A transplant method pioneered by Duke University researchers and others is set to expand the availability of hearts from organ donors. In a major study published this month, the authors found that hearts obtained from deceased donors using this method were just as safe to use as those gathered traditionally. If widely implemented, the technique could increase the availability of these lifesaving organs by 30% or more, they say.
Death is defined as the irreversible cessation of the brain and/or circulatory system, including the heart.
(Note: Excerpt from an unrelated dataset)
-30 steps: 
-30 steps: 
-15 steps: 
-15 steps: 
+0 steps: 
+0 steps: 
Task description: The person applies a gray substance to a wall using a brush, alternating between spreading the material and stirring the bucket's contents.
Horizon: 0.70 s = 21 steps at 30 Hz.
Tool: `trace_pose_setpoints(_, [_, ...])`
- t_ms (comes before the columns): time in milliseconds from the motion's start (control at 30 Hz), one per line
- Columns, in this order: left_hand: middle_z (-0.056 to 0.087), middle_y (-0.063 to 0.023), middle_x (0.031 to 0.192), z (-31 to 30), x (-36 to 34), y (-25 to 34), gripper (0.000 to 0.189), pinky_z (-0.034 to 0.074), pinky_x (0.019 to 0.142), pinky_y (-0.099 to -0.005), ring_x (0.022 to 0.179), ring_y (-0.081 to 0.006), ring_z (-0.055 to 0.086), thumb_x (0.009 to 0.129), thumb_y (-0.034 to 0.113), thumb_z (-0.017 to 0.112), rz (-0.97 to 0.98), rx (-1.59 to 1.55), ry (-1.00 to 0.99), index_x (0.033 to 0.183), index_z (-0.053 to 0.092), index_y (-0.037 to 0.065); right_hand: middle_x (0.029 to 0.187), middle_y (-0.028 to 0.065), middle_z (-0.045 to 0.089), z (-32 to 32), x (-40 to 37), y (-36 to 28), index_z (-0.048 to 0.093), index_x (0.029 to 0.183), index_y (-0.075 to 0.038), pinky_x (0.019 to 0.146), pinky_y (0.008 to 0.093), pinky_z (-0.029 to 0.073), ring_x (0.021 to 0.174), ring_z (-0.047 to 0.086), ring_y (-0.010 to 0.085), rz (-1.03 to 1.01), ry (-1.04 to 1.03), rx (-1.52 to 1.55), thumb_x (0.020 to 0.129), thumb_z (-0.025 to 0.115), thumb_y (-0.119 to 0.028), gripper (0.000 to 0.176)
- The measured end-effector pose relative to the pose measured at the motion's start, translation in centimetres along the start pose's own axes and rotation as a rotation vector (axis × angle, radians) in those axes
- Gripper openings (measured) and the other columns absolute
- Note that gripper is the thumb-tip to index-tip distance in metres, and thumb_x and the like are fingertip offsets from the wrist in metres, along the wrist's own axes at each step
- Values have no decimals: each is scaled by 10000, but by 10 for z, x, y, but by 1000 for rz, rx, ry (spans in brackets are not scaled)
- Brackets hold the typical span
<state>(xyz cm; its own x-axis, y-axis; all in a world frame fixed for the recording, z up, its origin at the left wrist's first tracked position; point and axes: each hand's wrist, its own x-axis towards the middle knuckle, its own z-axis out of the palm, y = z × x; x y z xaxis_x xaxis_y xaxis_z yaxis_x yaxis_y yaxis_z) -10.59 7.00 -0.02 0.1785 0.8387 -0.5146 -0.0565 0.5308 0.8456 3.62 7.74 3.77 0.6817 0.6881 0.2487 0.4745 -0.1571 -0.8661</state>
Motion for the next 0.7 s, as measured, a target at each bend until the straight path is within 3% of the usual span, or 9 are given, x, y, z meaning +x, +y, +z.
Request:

When only the brain stops working completely, it’s possible to keep a person’s other bodily functions mechanically intact for days, including circulation. Certain organs like the kidneys can be routinely obtained after circulatory death, which typically leaves less time for the organs to be kept viable for a transplant. But until lately, donated hearts were always procured after brain death.
In recent years, surgeons in Europe and Australia have started to successfully perform heart transplants from donations after circulatory death, also known as DCD. In 2019, a team at the Duke University School of Medicine became the first in the U.S. to do the same; two years later, they were the first in the U.S. to perform a pediatric heart transplant of this kind. To accomplish this feat, the surgeons relied on technology developed by the company TransMedics, which allows the heart to keep pumping outside the body while it’s transported to potential recipients.
These early transplants at Duke were part of a larger clinical trial (sponsored by TransMedics) testing out the method at 20 different hospitals. Now, the full results of that trial are finally out and look incredibly promising.
The study was published last week in the New England Journal of Medicine. It involved 180 patients scheduled to receive heart transplants, who were randomly assigned to receive either a traditionally donated heart or a DCD heart. The researchers then kept track of the health and long-term survival of patients who underwent a transplant.
The six-month survival rate in DCD patients—after adjusting for other known risk factors—was about 94%, compared to around 90% in the traditional transplant group. Even when successful, organ transplants can come with plenty of side effects. But there was also no difference in the amount of serious adverse events experienced by patients in either group 30 days later, further indicating the relative safety of the new method.
“This should eliminate any barriers for transplant centers to offer this to their patients because we now have objective, randomized data showing both types of hearts are equivalent,” said study author Jacob Schroder, an assistant professor in the Department of Surgery at the Duke University School of Medicine, in a statement by the university.
Duke and other hospitals have continued to perform DCD heart transplants since the study’s end. As reported by the AP, there were 345 of these transplants in the U.S. last year and 227 so far this year, according to the United Network for Organ Sharing (in 2022, there were a record-setting 4,111 heart transplants in total). But Schroder and his colleagues believe that these transplants can and will become increasingly common now that their findings are out, expanding the pool by at least 30% if not higher.
“Our goal has always been to expand the donor pool to offer heart transplantation to as many patients in need as possible,” said co-author Adam DeVore, associate professor in the Department of Medicine at Duke, in a statement. “By finishing and publishing the DCD Heart study, we offer a clear roadmap for other centers to adopt this practice as well.